Just make sure you use a sweat scraper to get the water off afterwards, or the sun will heat up the water and they'll be hotter than ever.
_Posted via Mobile Device_


----------



## Speed Racer (Oct 21, 2009)

That's really nice of you to do that, but don't forget to use a sweat scraper and get off the excess water. Water left on their skin can make them hotter than they were. 

My horses would love to come live with you. I top off their trough once a day, but only dump and clean it once a week! LOL


----------



## luvbeach (Aug 24, 2012)

*Responses*

Thanks for the responses, I didn't even think about the sweat scraper, I will certainly do that.


----------



## Joe4d (Sep 1, 2011)

and after scraping rub the hair backwards to stand it up, but really they are probably fine without being hosed to begin with assuming outside horses that are acclimated to your region.


----------



## smrobs (Jul 30, 2008)

I spray some of my horses down several times a day. I've got 4 large horses, 2 of whom are solid black and they love being sprayed down on days like today when it's 100 degrees and sunny.

What the others suggested about the sweat scraper, IMHO that depends on the horse. Mine will immediately go out and roll as soon as I stop spraying them. That works to get rid of the excess water and also gives them a protective coating of mud. If the horse doesn't roll, though, I'd scrape the excess off.


----------



## QtrBel (May 31, 2012)

smrobs - that's mine - straight for the nearest dirt/sand patch. Scraped or not so I don't usually bother.....


----------



## texasgal (Jul 25, 2008)

I wonder .. do people run out after a rain and sweat scrape their horses? Or if they lay down in a pond or a puddle? lol

My horses are like smrobs' .. I can't even turn the hose off and they are laying down and rolling .. preferably in the deepest, softest dirt they can find..


----------



## upnover (Jan 17, 2008)

The reason you're supposed to scrape the horses off is because the sun will heat up the water touching their skin and make them warmer, almost like wearing a heated blanket. Damp is just fine, dripping wet on a hot sunny day is not.


----------



## texasgal (Jul 25, 2008)

Well, my boys enjoy a sudden and drenching downpour in sultry hot humid Texas ... and I'm not about to run out there and sweat scrape them!

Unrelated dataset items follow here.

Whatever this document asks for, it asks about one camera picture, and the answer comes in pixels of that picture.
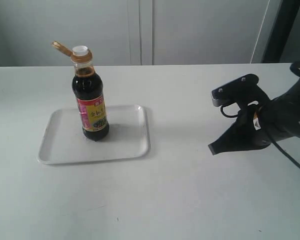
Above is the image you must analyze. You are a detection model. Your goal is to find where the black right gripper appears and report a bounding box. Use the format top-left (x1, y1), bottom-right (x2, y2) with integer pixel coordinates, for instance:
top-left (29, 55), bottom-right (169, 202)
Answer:
top-left (208, 73), bottom-right (271, 155)

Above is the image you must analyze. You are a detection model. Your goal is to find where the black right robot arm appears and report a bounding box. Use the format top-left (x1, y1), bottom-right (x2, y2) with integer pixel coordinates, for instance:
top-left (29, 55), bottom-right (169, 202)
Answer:
top-left (208, 61), bottom-right (300, 155)

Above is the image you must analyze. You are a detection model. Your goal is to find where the dark soy sauce bottle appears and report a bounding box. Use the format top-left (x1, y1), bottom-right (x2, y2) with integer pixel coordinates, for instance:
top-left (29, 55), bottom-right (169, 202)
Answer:
top-left (51, 41), bottom-right (110, 141)

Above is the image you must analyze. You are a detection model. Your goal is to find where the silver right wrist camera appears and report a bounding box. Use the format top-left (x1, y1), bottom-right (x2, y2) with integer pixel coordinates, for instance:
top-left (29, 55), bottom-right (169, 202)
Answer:
top-left (211, 89), bottom-right (231, 107)

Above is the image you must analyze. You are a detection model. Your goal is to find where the white plastic tray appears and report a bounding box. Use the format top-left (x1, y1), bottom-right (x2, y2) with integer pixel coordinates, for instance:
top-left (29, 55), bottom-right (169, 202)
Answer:
top-left (38, 104), bottom-right (150, 165)

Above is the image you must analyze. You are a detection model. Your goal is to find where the dark vertical post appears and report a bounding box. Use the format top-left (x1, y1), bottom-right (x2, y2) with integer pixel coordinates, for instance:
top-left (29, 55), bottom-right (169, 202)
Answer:
top-left (261, 0), bottom-right (300, 64)

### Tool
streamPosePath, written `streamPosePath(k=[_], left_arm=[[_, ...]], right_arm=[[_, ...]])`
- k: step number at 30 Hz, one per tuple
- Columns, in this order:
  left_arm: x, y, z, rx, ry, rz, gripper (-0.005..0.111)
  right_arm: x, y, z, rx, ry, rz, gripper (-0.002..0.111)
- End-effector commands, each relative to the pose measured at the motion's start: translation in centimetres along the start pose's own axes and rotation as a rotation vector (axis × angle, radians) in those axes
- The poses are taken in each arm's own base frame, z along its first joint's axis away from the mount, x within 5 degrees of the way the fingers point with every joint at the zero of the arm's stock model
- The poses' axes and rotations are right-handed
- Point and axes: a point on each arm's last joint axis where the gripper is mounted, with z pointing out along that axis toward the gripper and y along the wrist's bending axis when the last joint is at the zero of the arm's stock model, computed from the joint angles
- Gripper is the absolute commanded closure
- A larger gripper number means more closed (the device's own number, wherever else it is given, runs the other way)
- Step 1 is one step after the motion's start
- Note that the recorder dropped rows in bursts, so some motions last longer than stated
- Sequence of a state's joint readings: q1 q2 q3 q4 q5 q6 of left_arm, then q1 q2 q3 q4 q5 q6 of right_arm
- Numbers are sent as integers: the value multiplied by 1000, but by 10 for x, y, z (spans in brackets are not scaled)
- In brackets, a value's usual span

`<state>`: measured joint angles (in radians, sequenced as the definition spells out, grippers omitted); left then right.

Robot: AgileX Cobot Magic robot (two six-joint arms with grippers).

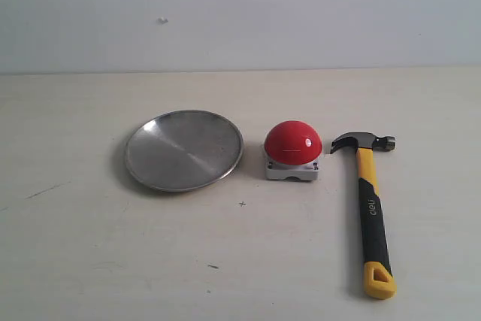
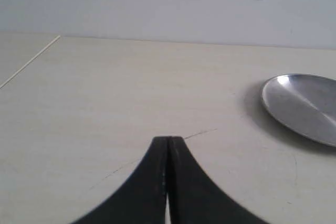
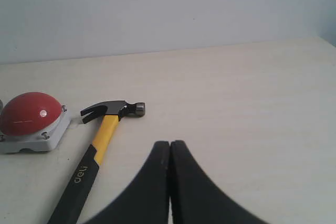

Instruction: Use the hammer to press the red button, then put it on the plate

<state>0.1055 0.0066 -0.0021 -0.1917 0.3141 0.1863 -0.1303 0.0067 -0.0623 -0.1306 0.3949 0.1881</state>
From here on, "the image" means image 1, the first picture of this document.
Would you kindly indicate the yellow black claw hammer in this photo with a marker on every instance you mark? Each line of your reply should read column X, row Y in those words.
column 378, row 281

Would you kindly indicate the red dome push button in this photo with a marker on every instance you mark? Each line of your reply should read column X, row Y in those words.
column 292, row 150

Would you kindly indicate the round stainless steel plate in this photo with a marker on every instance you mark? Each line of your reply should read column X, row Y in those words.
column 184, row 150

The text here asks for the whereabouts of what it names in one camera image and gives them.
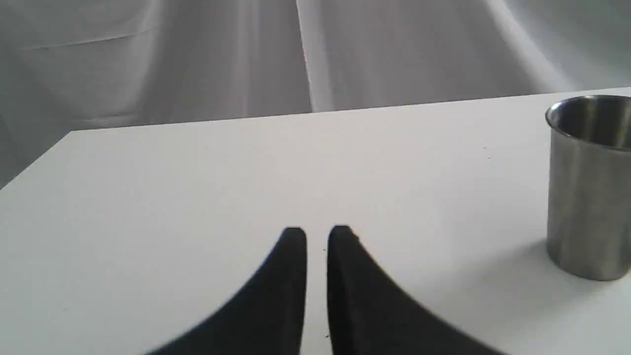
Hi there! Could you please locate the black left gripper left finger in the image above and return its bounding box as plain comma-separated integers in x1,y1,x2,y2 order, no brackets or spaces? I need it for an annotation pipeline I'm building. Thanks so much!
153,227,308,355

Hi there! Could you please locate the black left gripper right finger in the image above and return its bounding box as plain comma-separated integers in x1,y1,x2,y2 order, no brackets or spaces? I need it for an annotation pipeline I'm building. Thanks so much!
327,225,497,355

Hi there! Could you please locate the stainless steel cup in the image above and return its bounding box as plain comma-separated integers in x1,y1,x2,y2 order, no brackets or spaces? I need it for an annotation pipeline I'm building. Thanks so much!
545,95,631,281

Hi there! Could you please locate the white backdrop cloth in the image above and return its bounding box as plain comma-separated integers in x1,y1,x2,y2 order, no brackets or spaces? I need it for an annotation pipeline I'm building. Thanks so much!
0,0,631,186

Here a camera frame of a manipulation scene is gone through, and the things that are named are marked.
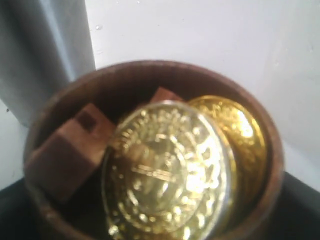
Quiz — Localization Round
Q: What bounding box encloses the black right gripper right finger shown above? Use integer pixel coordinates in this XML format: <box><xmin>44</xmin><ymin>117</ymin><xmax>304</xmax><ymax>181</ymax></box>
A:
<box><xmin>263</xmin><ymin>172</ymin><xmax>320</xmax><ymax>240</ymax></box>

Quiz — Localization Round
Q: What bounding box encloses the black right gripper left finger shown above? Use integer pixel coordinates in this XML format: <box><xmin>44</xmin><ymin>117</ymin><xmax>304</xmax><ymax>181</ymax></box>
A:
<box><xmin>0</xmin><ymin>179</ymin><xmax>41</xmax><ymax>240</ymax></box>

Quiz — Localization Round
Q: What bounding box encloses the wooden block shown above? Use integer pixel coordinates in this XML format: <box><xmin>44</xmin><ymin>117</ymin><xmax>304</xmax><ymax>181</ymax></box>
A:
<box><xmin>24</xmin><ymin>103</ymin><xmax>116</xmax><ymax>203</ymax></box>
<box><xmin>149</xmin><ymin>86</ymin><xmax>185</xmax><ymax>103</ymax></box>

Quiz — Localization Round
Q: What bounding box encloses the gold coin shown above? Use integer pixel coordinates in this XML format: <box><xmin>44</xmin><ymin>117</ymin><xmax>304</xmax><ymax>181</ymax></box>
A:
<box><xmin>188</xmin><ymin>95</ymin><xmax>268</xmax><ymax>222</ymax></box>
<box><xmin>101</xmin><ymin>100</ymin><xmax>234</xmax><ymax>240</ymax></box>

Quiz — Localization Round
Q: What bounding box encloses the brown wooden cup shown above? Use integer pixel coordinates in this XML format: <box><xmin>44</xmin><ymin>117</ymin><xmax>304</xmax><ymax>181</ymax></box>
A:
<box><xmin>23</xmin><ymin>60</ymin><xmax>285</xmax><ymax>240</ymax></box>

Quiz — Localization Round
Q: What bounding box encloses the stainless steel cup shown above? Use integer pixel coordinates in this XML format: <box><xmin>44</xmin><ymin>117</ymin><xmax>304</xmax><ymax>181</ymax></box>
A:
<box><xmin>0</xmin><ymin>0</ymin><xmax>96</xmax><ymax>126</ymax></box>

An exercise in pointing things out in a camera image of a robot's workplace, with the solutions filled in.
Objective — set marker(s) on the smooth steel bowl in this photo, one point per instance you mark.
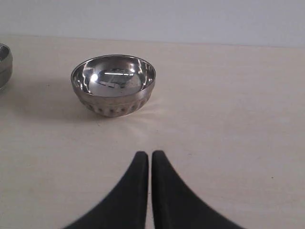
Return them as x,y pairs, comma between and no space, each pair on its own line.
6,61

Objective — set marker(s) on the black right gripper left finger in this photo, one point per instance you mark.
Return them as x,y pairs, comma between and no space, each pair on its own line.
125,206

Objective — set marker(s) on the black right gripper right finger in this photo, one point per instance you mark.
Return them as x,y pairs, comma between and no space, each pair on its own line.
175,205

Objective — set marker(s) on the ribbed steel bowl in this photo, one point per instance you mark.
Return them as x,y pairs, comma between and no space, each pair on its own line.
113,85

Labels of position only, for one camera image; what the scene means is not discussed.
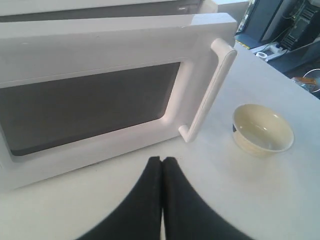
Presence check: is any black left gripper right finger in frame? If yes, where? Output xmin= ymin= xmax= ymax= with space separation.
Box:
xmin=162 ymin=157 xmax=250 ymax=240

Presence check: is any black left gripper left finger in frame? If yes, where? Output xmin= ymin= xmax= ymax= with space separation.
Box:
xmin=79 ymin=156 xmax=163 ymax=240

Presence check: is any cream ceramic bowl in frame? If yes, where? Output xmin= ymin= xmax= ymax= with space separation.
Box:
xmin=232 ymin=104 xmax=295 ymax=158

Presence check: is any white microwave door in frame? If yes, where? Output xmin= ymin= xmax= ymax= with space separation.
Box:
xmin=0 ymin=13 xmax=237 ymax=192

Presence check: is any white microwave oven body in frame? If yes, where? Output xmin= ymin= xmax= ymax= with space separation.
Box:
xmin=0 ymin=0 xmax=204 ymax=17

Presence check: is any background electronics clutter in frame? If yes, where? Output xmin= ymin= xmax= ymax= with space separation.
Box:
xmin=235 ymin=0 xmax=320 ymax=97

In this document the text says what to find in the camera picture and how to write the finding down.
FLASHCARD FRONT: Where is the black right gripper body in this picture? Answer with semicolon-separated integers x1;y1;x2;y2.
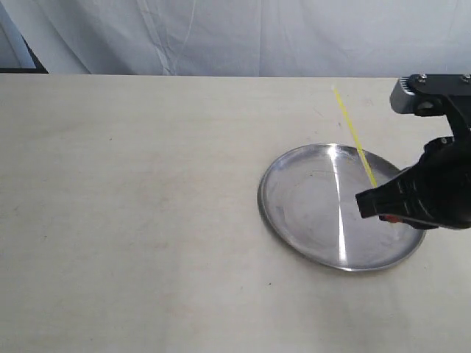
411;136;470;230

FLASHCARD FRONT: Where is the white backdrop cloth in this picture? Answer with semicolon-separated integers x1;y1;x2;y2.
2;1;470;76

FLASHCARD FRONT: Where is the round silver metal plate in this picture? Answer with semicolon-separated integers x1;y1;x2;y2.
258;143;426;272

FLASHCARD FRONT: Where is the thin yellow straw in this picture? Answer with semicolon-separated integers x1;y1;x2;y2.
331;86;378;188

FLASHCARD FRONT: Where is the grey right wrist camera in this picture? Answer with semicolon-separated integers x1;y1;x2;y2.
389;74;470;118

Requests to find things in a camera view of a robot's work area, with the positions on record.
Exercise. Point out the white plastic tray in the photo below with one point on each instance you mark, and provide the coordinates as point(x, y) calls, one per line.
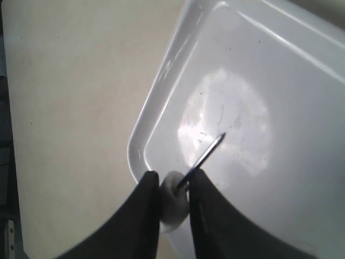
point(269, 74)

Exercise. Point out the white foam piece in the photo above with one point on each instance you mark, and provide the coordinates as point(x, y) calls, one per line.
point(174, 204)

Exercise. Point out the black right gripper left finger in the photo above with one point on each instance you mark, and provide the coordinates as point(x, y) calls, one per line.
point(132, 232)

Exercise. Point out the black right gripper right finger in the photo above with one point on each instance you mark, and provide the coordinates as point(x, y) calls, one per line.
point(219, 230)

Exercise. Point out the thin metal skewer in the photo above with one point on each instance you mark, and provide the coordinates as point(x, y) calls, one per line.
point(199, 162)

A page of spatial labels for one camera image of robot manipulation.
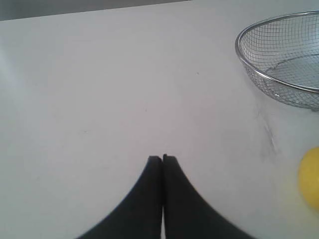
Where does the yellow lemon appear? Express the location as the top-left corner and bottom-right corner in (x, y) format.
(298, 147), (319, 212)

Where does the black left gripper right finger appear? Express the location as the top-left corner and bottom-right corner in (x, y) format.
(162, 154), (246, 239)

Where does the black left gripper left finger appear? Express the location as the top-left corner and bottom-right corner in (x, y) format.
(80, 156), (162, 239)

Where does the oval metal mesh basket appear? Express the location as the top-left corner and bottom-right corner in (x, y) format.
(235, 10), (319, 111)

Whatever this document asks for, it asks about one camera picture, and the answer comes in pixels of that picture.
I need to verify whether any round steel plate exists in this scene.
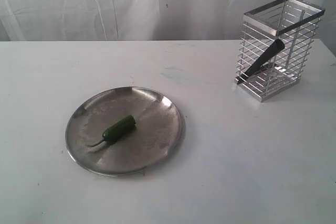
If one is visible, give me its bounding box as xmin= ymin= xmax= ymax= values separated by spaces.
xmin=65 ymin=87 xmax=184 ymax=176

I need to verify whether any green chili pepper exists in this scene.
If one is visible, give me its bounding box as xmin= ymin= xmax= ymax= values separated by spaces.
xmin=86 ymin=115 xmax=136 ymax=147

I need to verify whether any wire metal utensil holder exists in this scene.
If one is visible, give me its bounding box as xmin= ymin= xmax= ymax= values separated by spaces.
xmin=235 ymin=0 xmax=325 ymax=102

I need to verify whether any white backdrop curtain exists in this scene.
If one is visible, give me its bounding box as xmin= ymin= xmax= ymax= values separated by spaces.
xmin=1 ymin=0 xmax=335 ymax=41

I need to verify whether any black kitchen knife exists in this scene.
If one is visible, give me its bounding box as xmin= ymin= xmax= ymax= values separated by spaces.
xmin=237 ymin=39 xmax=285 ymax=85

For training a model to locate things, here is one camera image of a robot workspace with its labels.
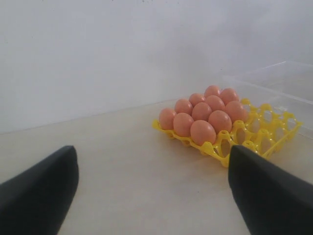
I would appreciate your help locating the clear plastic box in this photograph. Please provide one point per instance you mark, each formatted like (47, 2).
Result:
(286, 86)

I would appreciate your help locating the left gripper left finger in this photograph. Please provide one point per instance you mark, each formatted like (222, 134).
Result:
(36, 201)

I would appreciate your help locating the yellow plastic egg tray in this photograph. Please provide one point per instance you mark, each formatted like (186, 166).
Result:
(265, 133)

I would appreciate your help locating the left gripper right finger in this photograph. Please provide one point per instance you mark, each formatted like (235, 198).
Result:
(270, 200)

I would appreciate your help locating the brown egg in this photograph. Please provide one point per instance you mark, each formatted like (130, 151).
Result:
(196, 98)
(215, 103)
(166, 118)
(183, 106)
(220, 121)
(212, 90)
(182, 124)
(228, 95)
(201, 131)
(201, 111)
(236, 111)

Sometimes I think we over think this stuff... but that's just me.


----------



## Saddlebag (Jan 17, 2011)

If horses have to be scraped down after getting wet, how on earth have so many survived in the wild when that service isn't provided. I think it's when the horse is shampooed. Even tho we may think we have all the soap residue out usually a few scrapes lets us know if more rinsing is needed.


----------



## QtrBel (May 31, 2012)

I haven't scraped once and I swear we have had drenching downpours every day for what seems like forever.... My arms would fall off from the effort.


----------



## GamingGrrl (Jan 16, 2013)

Actually I hold an umbrella over their heads so the rain never touches them. :lol: 

Always gotta be critics. :lol:
_Posted via Mobile Device_


----------



## smrobs (Jul 30, 2008)

It's generally different between actual rain (which usually comes only when the sun _isn't_ shining brightly), and spraying them down when the sun is beating down.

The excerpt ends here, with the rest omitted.